§ **What is being asked**
Scan the material for the word "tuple" and copy each line where it occurs.
________________
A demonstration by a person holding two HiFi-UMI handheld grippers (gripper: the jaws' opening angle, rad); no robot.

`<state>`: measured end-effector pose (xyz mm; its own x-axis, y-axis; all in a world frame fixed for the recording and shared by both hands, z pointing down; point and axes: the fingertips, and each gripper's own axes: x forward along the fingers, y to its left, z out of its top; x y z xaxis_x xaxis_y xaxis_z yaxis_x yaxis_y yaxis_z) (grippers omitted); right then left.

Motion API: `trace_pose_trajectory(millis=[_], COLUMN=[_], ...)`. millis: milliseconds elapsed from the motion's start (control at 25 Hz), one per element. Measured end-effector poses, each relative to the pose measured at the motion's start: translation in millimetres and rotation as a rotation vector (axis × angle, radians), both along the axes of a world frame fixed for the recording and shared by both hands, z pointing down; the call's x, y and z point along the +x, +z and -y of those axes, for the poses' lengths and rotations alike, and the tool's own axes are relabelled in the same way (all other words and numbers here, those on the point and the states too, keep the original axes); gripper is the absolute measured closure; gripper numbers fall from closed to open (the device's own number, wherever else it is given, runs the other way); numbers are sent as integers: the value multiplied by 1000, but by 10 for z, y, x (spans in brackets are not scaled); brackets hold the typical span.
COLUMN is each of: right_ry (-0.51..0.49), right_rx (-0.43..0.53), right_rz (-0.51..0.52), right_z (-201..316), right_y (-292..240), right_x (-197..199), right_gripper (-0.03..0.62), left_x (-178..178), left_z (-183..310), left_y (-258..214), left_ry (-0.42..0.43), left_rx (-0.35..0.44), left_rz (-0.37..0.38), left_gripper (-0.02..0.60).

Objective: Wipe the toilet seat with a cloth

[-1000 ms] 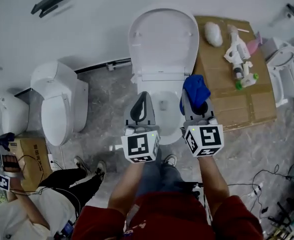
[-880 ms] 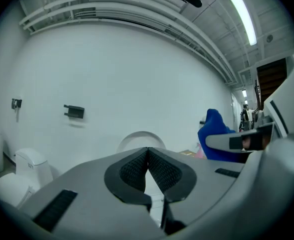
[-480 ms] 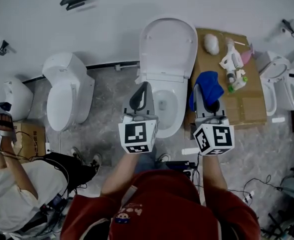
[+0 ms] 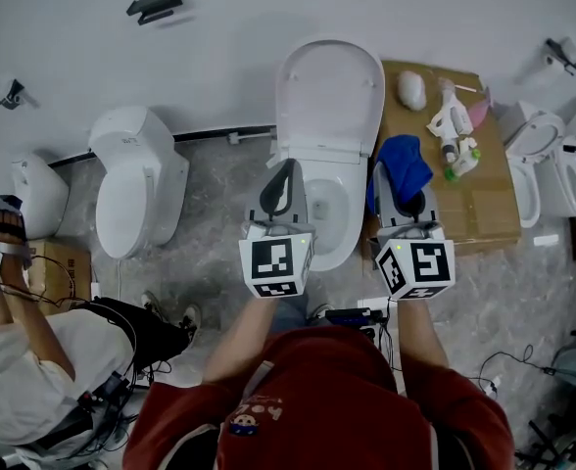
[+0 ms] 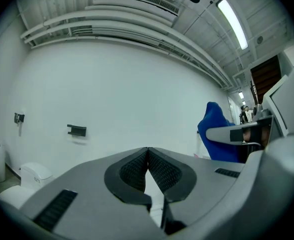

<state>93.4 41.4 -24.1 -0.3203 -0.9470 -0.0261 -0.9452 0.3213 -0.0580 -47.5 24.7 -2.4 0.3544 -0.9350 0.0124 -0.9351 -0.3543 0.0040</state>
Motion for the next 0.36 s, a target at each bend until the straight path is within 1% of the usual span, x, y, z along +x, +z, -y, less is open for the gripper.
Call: trace_pose_trajectory(millis=[360], right_ry=[-2], right_rx=[7], right_rz=[-15], right_z=[-109], right_y=[50], right_x=[47], right_gripper=[536], left_x=[55], left_z=[-110], left_y=[26], left_ry=[-8], left_rx=[7], left_rz=[-8], left_gripper=[565])
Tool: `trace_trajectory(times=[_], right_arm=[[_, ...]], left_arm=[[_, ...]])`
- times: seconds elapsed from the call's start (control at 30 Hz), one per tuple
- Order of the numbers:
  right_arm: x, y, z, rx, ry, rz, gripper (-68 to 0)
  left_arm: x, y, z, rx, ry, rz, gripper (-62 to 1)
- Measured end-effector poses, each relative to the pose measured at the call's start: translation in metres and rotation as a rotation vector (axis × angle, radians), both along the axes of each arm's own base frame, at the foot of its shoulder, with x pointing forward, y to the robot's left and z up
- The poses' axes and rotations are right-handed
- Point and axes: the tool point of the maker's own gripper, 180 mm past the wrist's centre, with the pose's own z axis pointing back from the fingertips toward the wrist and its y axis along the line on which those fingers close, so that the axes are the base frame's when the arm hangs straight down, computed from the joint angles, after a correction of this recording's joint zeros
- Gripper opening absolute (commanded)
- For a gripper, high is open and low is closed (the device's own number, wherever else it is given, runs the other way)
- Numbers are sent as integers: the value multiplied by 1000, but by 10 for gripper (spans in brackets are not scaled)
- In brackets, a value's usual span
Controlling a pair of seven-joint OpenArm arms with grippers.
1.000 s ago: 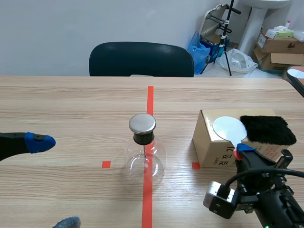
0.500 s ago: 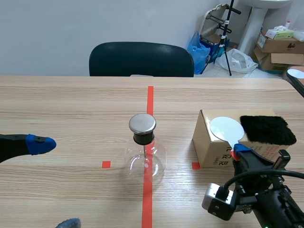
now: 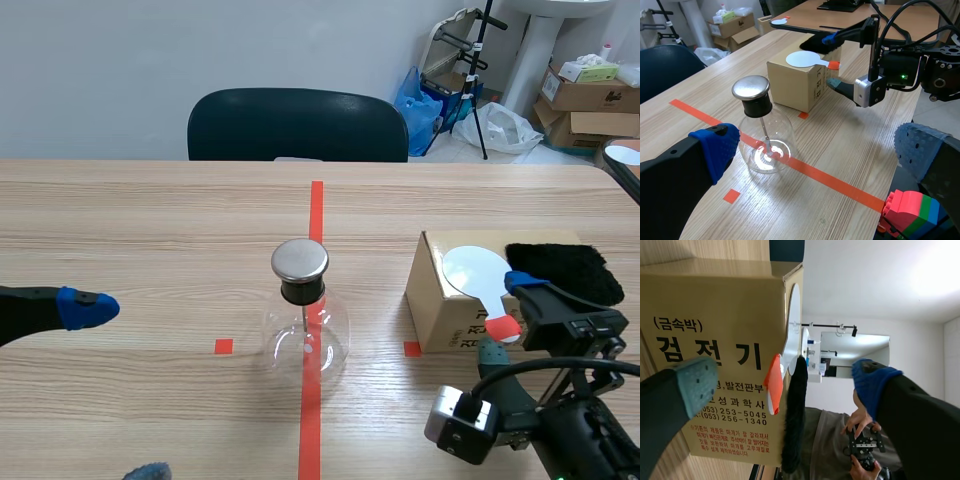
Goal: Do the electroscope experiment
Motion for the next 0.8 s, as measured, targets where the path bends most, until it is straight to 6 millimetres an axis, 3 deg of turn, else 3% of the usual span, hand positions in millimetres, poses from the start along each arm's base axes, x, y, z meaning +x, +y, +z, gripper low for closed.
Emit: trace_trajectory(times=[0.07,0.8], right_arm=[[0,-1,0,2,0,-4,4],[0,-1,0,2,0,-8,4]], left_arm=[[0,0,0,0,0,0,14],[0,0,0,0,0,0,14]])
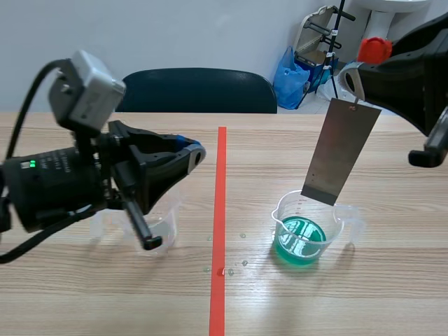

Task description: Do the redox reaction experiment

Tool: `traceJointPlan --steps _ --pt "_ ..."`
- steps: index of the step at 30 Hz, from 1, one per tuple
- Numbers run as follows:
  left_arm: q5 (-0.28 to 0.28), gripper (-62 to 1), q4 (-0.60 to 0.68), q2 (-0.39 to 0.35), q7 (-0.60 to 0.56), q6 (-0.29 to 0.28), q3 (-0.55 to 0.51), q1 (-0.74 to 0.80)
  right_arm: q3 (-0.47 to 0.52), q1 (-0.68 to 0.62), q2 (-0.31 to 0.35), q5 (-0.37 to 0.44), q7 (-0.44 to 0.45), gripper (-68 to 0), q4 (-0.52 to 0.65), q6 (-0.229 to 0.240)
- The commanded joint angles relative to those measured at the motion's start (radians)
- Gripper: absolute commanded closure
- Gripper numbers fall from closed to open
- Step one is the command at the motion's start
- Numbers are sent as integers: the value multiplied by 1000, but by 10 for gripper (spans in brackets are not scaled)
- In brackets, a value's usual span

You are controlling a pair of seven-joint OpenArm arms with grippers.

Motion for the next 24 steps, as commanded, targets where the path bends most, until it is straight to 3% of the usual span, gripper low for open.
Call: traceJointPlan --steps 1,10,24 --pt "-4 -40 -26 30 -11 5 17 -22 3 11 3 7 14 -6 0 -4" --pt "12 -41 -172 161 19 4 122 -154 3 11 3 7 14 -6 0 -4" --pt "43 -41 -209 265 70 0 196 -236 3 11 3 7 14 -6 0 -4"
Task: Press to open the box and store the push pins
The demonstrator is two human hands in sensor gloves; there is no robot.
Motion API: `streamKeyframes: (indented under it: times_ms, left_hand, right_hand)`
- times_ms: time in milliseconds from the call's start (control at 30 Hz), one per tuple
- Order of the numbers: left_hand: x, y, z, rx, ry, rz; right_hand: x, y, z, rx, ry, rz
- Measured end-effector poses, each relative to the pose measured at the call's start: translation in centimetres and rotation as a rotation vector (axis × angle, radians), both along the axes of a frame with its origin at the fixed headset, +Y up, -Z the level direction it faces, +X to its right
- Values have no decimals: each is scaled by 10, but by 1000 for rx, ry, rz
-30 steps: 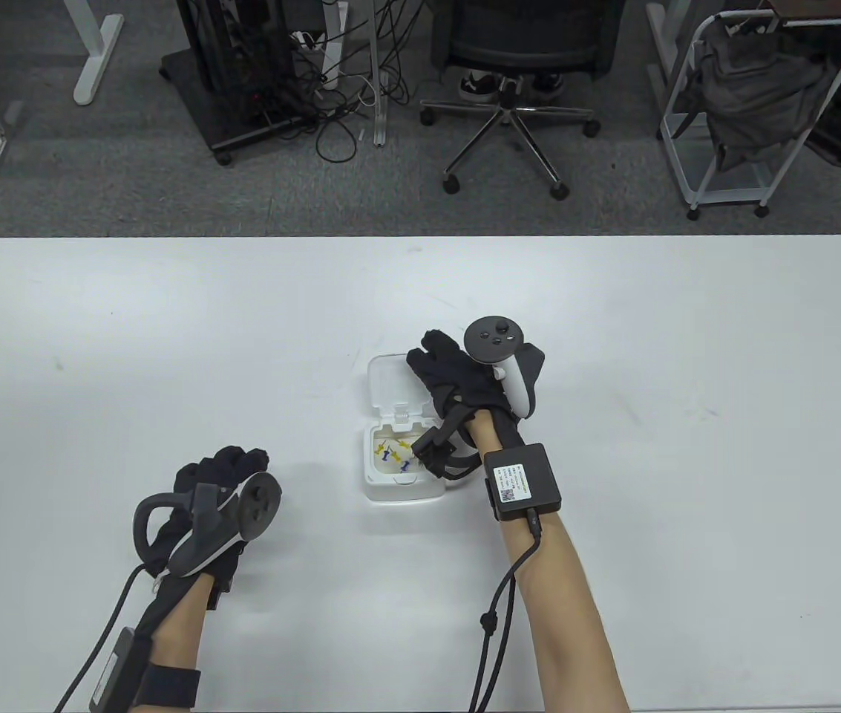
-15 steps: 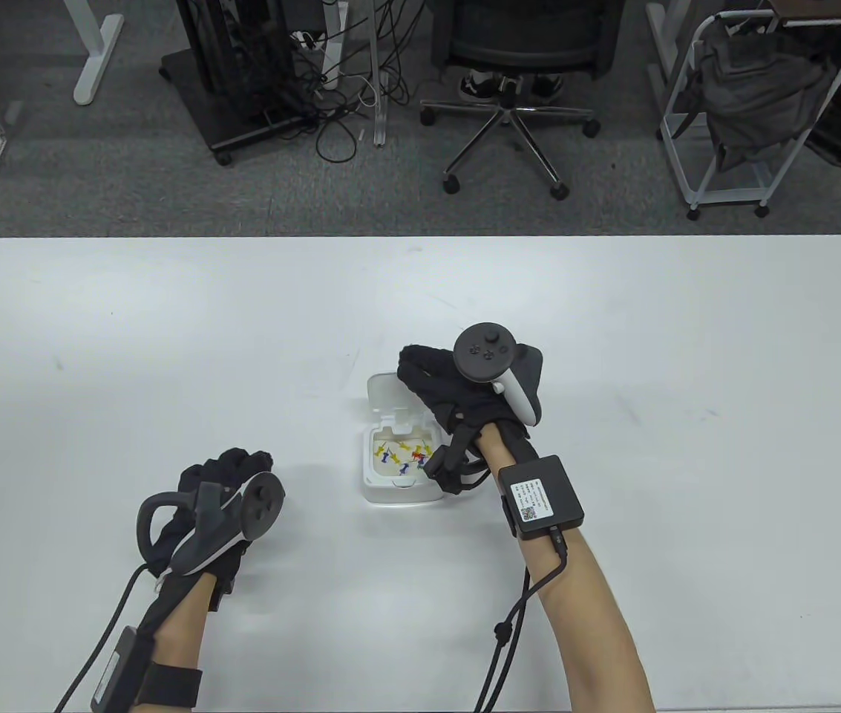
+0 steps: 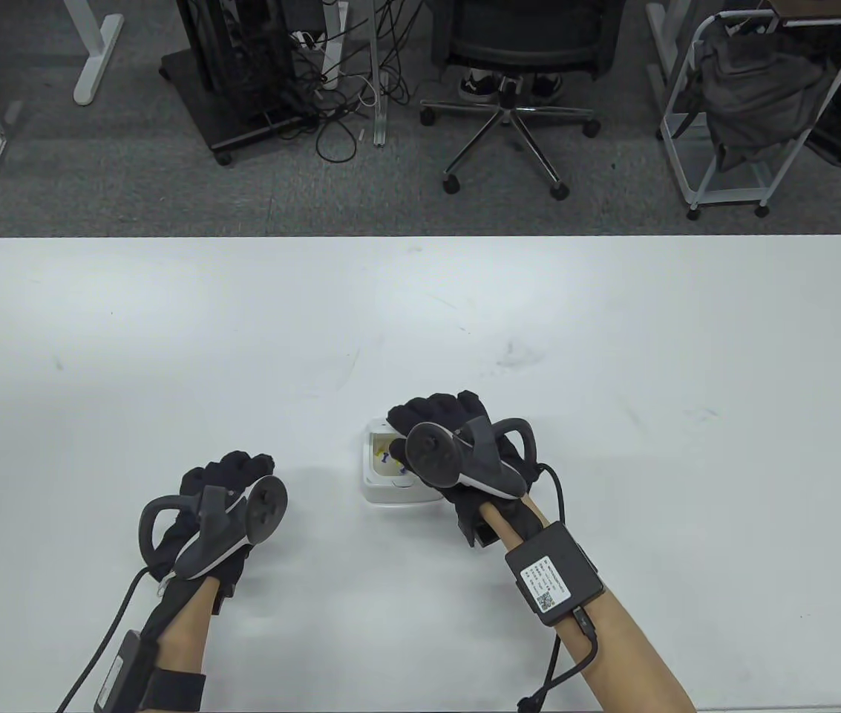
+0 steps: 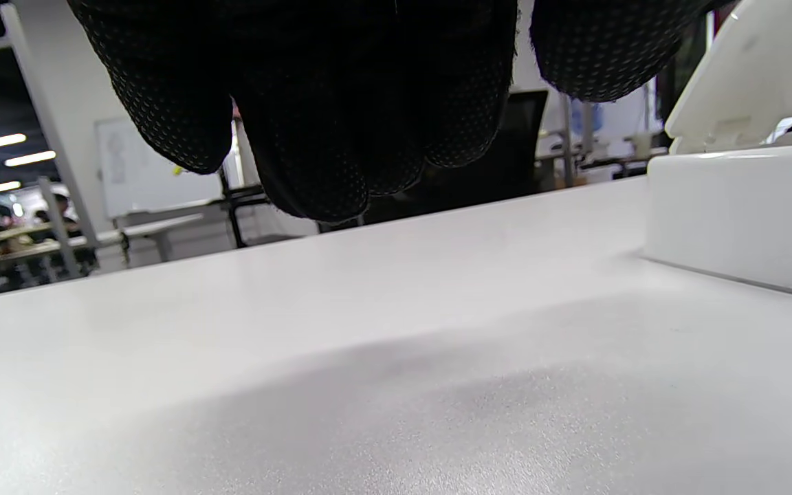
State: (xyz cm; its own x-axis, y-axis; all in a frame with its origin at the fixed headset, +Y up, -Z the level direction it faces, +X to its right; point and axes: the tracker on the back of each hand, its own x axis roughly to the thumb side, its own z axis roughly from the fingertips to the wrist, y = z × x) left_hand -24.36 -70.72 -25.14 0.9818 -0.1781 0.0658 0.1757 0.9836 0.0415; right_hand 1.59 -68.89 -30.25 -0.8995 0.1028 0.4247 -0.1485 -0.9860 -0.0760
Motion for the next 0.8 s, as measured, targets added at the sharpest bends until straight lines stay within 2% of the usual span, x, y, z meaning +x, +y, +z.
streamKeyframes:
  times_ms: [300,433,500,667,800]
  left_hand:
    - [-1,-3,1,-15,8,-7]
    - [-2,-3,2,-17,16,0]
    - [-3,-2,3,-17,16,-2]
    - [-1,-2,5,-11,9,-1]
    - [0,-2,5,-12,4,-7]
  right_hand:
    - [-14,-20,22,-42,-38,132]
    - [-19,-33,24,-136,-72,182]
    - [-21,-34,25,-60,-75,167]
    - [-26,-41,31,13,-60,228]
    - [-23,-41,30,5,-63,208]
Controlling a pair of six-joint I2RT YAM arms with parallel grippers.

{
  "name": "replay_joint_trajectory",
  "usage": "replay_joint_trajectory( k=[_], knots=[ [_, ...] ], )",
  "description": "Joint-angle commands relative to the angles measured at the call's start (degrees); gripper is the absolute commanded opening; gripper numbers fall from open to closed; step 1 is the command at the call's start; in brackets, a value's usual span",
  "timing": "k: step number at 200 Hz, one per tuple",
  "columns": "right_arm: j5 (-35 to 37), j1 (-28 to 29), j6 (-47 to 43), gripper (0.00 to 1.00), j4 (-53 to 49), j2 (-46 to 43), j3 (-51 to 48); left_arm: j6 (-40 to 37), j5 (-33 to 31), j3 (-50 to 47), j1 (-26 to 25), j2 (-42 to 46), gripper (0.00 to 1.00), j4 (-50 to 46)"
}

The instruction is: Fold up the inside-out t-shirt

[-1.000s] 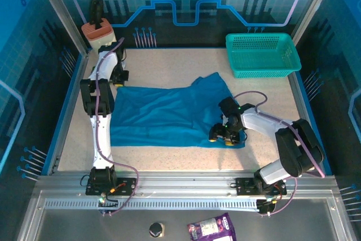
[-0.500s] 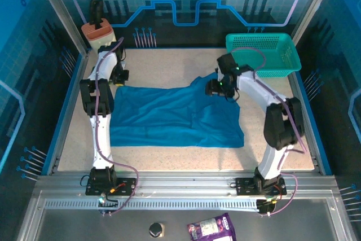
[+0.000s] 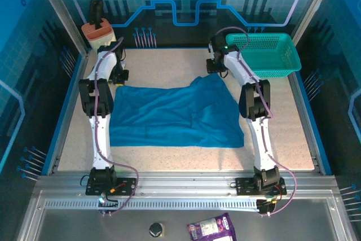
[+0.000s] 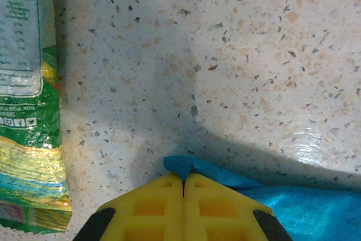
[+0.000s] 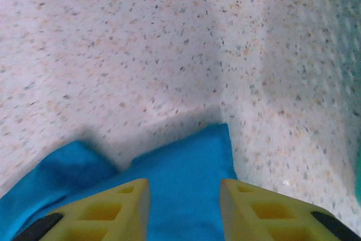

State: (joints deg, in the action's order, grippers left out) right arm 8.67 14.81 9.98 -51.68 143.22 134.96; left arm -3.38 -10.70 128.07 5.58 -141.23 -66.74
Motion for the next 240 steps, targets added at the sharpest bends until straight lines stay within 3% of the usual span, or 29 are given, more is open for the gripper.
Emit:
replay_joint_trajectory(
  k=[1,65,114,135,157,240],
  knots=[
    [0.16,-1.57,-1.03,0.36,-3.92,4.86,5.55,-0.83,-0.26,-0.72,-0.39,2.98,0.0,-0.03],
    [-1.56,-2.92,1.09,0.33,-1.26,9.3,8.44,-2.14,-1.77,-1.51,-1.54,2.98,0.0,0.88],
    [-1.76,-2.9,1.54,0.06,-0.65,8.57,7.57,-1.99,-2.28,-0.94,-1.63,2.88,0.0,1.51],
    [0.19,-2.96,1.17,0.0,-0.36,6.02,7.01,-0.52,-3.33,0.32,-1.54,2.93,0.0,1.7],
    [2.64,-3.67,0.67,0.0,0.49,2.11,5.35,1.22,-4.1,1.37,-1.28,3.73,0.0,2.51],
    [-0.15,-5.15,0.67,0.0,3.07,-7.1,-3.2,8.56,11.79,0.11,4.2,7.62,0.0,6.12]
  ],
)
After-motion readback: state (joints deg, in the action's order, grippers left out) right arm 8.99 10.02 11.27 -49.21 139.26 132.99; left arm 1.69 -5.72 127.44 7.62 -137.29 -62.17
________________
§ **Answer below**
- times: seconds elapsed from the call's start (control at 30 Hz), one per tuple
- steps: index of the step at 30 Hz, from 1, one per tuple
- times_ms: time in milliseconds from the call's start (control at 30 Hz), one per tuple
  "timing": "k: step number at 200 Hz, one per tuple",

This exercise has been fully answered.